Sólo dos días después de haber estado rodeado de las personalidades más importantes e influyentes de la industria del cine español en los Premios Goya, uno de los camareros de la gala ha sido atendido en un bar por uno de los actores a los que sirvió durante la ceremonia. “Tardó más tiempo en traernos la cuenta que en entregar el premio al mejor corto documental”, explica Jerónimo Antúnez, este camarero de 32 años que se gana un sobresueldo trabajando ocasionalmente para empresas de catering.

El actor en cuestión, que el sábado por la noche vestía con un traje caro y se codeaba con personajes como Javier Bardem o Penélope Cruz, hoy se encontraba detrás de una barra sirviendo cervezas y café desde las siete de la mañana. “Al principio pensé que estaba ensayando un papel, pero no, lleva trabajando años allí porque los clientes lo conocen por el nombre y eso a los actores españoles no les pasa”, se sincera el camarero, que le dejó una buena propina porque “sus dos últimas películas me encantaron”.
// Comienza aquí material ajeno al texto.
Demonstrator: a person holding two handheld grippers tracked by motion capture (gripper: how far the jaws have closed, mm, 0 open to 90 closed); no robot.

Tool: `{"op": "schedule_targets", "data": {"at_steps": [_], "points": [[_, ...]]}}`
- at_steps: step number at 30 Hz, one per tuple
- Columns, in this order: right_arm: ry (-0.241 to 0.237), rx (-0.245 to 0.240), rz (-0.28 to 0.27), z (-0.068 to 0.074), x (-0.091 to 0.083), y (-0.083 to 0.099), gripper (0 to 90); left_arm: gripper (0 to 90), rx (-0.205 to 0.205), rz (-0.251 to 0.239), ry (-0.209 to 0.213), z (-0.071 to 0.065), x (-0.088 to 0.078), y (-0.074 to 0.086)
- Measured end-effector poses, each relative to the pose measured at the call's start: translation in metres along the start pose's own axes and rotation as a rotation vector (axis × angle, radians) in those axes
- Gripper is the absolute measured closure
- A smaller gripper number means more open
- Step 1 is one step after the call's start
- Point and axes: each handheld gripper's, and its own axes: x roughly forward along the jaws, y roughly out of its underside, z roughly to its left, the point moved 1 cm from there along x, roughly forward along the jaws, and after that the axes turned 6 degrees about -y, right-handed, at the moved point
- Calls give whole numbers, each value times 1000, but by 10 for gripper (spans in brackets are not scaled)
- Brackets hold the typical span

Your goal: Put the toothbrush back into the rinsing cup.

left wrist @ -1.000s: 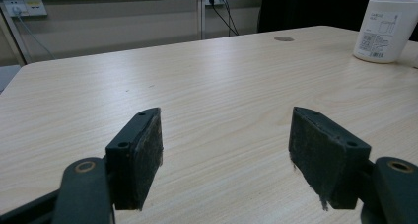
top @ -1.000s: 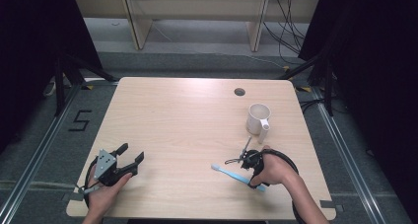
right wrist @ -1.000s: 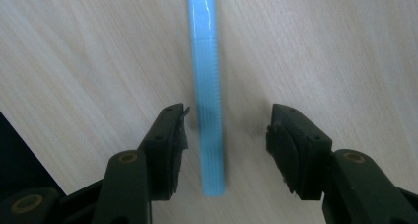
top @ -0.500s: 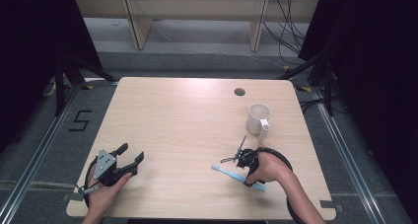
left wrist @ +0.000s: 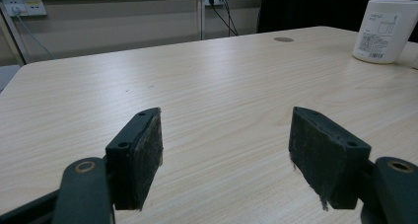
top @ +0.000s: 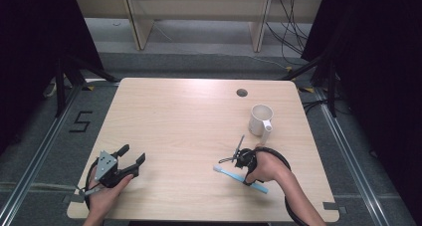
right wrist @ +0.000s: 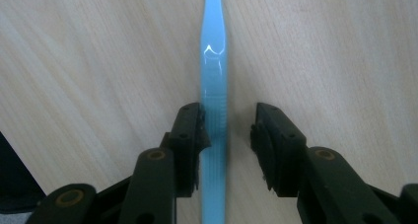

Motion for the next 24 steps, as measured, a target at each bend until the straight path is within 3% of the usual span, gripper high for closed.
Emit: {"op": "schedule_targets", "data": {"at_steps": [1,4,6,14,19,24], "points": [[-2,-19,-1,0,0,-2,651,284,0,-1,-2,0,0,0],[1,-1,-4,2,1,-4,658,284,-2,-2,-2,0,0,0],[-2,-27,-3,2,2,-7,672,283,-6,-16,5,1,1,0],[23,-30,19,4,3,-10,708,284,2,1,1,0,0,0],[53,5,58,11,3,-15,765,284,2,0,0,0,0,0],[59,3,67,11,3,-16,783,284,2,-2,1,0,0,0]]}}
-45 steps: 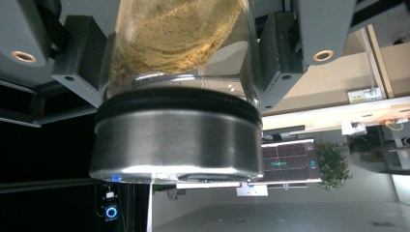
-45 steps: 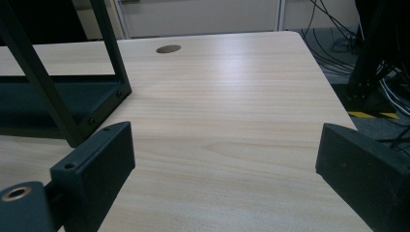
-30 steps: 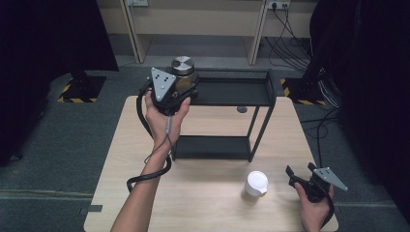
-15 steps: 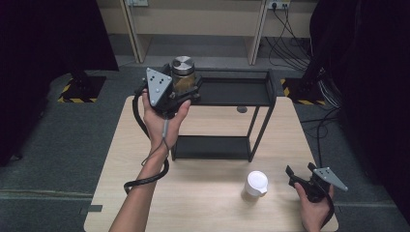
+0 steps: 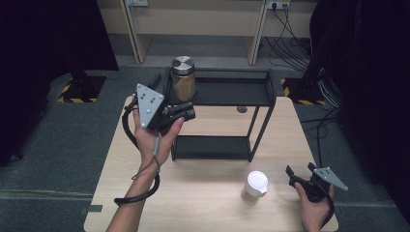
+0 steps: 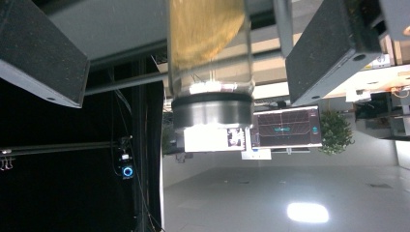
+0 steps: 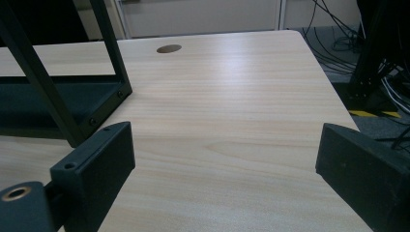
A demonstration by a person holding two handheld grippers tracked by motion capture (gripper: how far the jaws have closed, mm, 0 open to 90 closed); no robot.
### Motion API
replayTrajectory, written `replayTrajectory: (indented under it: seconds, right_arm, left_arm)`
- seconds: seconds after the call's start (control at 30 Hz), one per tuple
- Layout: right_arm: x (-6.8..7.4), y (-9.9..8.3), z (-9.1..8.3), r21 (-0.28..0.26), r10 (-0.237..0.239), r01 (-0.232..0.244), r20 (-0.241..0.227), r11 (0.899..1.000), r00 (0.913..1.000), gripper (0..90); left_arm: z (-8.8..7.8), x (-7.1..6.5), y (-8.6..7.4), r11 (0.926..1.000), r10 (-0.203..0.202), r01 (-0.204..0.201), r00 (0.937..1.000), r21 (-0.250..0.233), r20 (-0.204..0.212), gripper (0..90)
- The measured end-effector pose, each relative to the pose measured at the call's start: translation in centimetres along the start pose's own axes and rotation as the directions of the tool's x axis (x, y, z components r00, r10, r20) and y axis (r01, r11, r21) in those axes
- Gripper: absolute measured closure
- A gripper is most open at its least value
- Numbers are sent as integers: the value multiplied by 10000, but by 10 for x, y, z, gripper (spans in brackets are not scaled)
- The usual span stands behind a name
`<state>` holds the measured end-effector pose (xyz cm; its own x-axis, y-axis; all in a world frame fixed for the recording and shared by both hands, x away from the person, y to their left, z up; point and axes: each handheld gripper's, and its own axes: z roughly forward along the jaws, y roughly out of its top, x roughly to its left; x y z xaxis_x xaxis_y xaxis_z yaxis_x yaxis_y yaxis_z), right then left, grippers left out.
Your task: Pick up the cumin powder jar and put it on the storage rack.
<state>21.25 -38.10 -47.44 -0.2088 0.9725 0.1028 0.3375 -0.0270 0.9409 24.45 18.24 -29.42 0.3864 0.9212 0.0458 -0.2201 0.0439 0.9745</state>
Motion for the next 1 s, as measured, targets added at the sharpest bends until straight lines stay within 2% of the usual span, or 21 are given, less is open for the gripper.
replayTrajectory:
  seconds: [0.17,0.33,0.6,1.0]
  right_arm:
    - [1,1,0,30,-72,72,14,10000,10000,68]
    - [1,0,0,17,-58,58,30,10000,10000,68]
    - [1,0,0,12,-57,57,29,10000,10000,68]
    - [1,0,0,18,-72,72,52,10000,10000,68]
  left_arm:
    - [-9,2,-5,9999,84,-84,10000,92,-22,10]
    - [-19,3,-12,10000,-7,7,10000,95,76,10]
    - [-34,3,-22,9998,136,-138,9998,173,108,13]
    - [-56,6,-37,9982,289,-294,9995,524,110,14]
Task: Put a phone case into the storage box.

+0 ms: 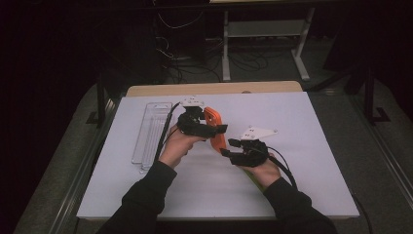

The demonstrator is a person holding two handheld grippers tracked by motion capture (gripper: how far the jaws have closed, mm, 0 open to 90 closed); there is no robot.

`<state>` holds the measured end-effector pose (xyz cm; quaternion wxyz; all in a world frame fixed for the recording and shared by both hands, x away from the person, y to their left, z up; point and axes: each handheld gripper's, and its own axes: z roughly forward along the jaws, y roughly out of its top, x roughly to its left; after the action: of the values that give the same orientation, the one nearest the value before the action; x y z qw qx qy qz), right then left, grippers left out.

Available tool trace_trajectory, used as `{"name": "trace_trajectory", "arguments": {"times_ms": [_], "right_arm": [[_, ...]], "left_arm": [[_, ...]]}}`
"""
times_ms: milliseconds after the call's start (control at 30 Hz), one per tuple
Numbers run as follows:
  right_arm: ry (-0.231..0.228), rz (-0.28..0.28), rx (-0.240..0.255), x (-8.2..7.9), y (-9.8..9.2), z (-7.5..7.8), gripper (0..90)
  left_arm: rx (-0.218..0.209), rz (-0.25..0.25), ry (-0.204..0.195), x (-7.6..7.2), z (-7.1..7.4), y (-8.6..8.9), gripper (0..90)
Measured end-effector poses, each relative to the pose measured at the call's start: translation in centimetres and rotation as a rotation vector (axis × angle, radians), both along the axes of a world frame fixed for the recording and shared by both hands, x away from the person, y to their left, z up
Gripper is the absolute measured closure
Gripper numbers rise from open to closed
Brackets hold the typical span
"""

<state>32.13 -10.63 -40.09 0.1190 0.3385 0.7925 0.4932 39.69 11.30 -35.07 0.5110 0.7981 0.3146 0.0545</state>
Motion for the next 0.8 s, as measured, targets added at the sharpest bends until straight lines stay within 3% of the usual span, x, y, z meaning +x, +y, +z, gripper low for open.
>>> {"name": "trace_trajectory", "arguments": {"times_ms": [367, 500, 600, 800], "right_arm": [[0.027, -0.031, -0.074, -1.1, -5.2, -0.9, 13.0], [0.026, -0.060, -0.069, -1.7, -7.2, -1.4, 10.3], [0.040, -0.070, -0.057, -2.0, -8.4, -1.8, 0.7], [0.047, -0.087, -0.072, -2.7, -9.4, -2.6, 0.0]], "left_arm": [[0.022, 0.038, -0.042, 1.1, 3.1, 2.1, 13.7], [0.022, 0.056, -0.059, 1.6, 4.2, 3.0, 13.7], [0.018, 0.068, -0.071, 2.0, 4.8, 3.6, 13.7], [0.024, 0.104, -0.092, 2.7, 5.9, 4.9, 13.7]]}}
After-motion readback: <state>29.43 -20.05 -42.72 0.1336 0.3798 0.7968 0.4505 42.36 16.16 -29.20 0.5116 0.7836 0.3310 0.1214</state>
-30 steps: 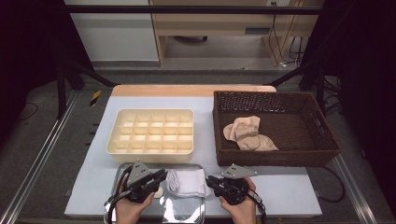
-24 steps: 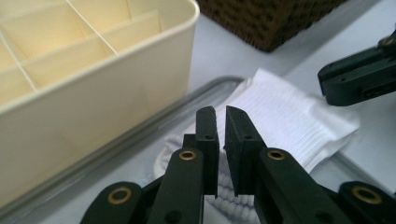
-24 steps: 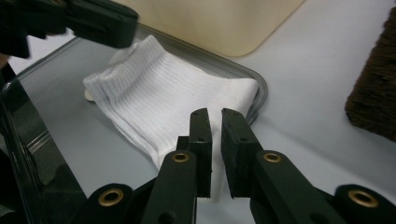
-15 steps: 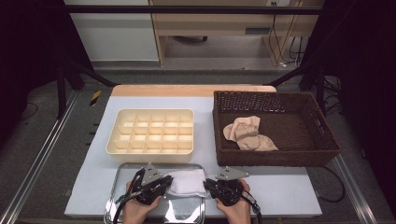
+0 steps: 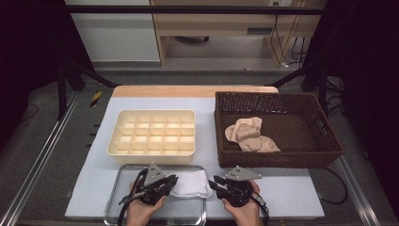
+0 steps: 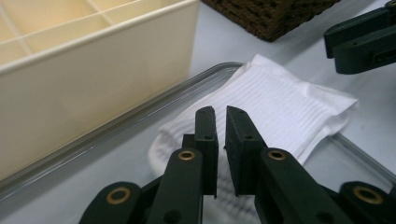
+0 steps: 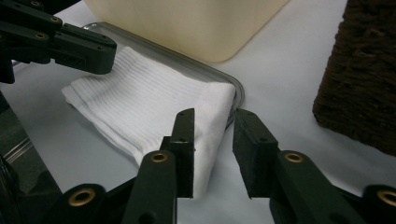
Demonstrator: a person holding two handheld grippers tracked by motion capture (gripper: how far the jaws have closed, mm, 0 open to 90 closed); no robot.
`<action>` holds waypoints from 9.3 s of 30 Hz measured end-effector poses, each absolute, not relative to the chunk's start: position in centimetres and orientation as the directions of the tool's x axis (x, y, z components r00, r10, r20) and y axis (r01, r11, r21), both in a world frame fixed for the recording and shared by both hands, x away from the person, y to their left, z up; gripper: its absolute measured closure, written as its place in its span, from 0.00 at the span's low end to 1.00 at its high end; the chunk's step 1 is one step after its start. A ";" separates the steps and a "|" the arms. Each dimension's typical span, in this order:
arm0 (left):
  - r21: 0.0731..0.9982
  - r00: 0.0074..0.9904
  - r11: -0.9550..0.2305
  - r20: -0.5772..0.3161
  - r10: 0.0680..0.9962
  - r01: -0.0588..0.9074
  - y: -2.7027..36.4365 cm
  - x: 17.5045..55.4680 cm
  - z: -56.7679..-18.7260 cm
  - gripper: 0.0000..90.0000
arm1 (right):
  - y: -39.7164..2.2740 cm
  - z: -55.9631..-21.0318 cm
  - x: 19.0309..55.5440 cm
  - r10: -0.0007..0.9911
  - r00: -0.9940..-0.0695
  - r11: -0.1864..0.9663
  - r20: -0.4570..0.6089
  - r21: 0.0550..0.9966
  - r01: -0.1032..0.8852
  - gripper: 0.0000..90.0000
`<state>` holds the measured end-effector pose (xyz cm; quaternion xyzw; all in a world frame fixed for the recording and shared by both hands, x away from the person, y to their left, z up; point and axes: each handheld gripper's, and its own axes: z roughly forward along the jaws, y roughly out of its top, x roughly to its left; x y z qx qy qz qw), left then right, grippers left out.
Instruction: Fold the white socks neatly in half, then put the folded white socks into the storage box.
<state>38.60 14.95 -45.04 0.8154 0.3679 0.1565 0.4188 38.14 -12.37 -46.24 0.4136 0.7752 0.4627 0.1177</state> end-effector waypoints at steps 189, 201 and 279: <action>0.804 0.701 -0.266 -0.242 0.671 0.532 17.6 36.8 -43.3 0.77 | -8.8 -45.0 37.5 0.616 -0.743 0.245 0.260 0.834 0.495 0.93; 0.829 0.688 -0.252 -0.203 0.697 0.500 19.1 38.6 -41.8 0.77 | -14.3 -45.6 38.7 0.756 -0.633 0.219 0.168 0.846 0.486 0.83; 0.763 0.486 -0.274 -0.058 0.872 0.585 29.9 48.2 -40.2 0.77 | -18.8 -46.5 38.4 0.838 -0.537 0.243 0.099 0.812 0.530 0.73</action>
Como cada año, gracias al escaparate que supone la gala de los Goya, los premiados ya han empezado a recibir llamadas de cafeterías y restaurantes interesados en sus servicios. “Trabajar de camarero en los Goya es muy complicado porque estás rodeado de camareros y pueden detectar el más mínimo error”, confiesa Jerónimo. “Pero bueno, a ellos les pasa exactamente igual cuando se emite una de sus películas en la tele del bar”, añade.

Según fuentes cercanas a la cafetería, el actor que atendió al camarero se quedó haciendo horas extra para poder acabar de pagar el traje que lució en la alfombra roja de los Goya. “Por suerte, al ser hombre podré volver a llevarlo en la gala del año que viene y nadie se dará cuenta”, reconoció aliviado.